Carla Maia, atleta de tênis de mesa paralímpico há 20 anos, também trabalha como repórter na TV Brasil. Sua jornada no esporte começou na infância, quando ela praticava ginástica olímpica e atletismo. No entanto, aos 17 anos, Carla enfrentou um desafio de saúde que a deixou tetraplégica. Inicialmente, ela acreditava que sua carreira esportiva havia chegado ao fim, mas sua paixão pelo esporte foi revivida quando começou a jogar tênis de mesa no Hospital Sarah, onde aprendeu a jogar com a raquete amarrada à mão.

 

A paratleta intensificou seu treinamento, contando com o apoio de fisioterapeutas e psicólogos. A rotina extenuante é um reflexo de sua determinação e compromisso com o esporte de alto rendimento.

 

Classificação Paris 2024

 

O ponto de virada na carreira de Carla ocorreu graças ao programa Compete Brasília. Em 2023, ela solicitou uma passagem para competir na Polônia, onde conseguiu a reclassificação para a Classe 1, que corresponde melhor ao seu nível de mobilidade. Esse marco foi crucial, pois a permitiu competir em igualdade de condições, resultando em uma ascensão no ranking mundial e, eventualmente, na classificação para os Jogos Paralímpicos de Paris 2024.

 

“O Compete Brasília foi essencial para minha classificação. A viagem para a Polônia e a Tailândia, possibilitada pelo programa, influenciaram diretamente na minha convocação para a Paralimpíada. O meu sonho sempre foi ir para a Paralimpíada e a minha maior motivação era essa.
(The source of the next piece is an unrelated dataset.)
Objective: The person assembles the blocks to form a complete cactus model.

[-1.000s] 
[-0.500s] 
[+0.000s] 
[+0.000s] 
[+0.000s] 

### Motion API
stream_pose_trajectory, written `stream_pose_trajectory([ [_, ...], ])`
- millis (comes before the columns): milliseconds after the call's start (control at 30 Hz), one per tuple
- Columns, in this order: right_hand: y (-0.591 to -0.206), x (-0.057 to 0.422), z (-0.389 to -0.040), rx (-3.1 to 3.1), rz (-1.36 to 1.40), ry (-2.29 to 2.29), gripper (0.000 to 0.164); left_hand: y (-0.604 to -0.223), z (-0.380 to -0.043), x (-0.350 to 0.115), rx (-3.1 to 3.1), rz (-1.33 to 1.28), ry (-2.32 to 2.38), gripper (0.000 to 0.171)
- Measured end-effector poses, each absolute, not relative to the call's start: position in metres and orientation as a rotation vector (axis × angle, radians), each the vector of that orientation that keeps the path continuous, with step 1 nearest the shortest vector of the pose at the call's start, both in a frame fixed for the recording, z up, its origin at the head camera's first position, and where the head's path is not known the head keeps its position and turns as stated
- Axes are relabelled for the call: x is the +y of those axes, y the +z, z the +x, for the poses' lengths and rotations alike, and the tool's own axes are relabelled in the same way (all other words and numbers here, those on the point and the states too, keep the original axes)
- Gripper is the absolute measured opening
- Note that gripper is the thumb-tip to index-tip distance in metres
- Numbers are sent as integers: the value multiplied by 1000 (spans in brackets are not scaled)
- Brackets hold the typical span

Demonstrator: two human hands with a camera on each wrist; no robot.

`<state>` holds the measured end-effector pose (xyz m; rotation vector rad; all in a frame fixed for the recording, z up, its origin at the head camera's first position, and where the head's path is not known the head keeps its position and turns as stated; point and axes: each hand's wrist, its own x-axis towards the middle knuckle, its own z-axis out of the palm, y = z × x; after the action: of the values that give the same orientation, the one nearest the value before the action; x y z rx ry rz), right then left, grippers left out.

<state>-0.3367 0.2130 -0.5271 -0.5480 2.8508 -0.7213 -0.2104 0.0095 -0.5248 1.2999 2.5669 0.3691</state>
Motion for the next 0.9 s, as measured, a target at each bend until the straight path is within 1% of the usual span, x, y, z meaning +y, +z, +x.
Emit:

E finalmente chegou a minha vez”, afirma Carla.

 

Com a proximidade dos Jogos de Paris, Carla está replanejando sua rotina para maximizar seu desempenho. “É um momento épico na vida de qualquer atleta. Vou dar o meu melhor e representar Brasília e o Brasil com muito orgulho”, diz ela. Além de suas conquistas esportivas, Carla destaca o impacto transformador do esporte em sua vida pessoal e profissional. A carreira de repórter, iniciada graças à sua experiência como atleta, é um dos exemplos de como o esporte pode abrir portas e criar novas oportunidades.

 

Para jovens PCD que desejam ingressar no esporte, Carla aconselha resiliência e estratégia. “É preciso acreditar no processo e aproveitar cada oportunidade. Não desistam dos seus sonhos”, conclui.

 

Após as Paralimpíadas de 2024, Carla planeja continuar competindo e buscar novas conquistas na Classe 1, aproveitando a longevidade possível na carreira de atletas com limitações severas. Seu foco agora é dar o máximo em Paris e, quem sabe, conquistar uma medalha.

 

O Secretário de Esporte e Lazer do DF, Renato Junqueira, explica que o programa Compete Brasília continua a desempenhar um papel vital no desenvolvimento de atletas. “O Compete Brasília vem proporcionando recursos e oportunidades que transformam sonhos em realidade. A história de Carla Maia é um exemplo inspirador do impacto positivo desse apoio, evidenciando o compromisso da pasta em promover o esporte e a inclusão”, destaca.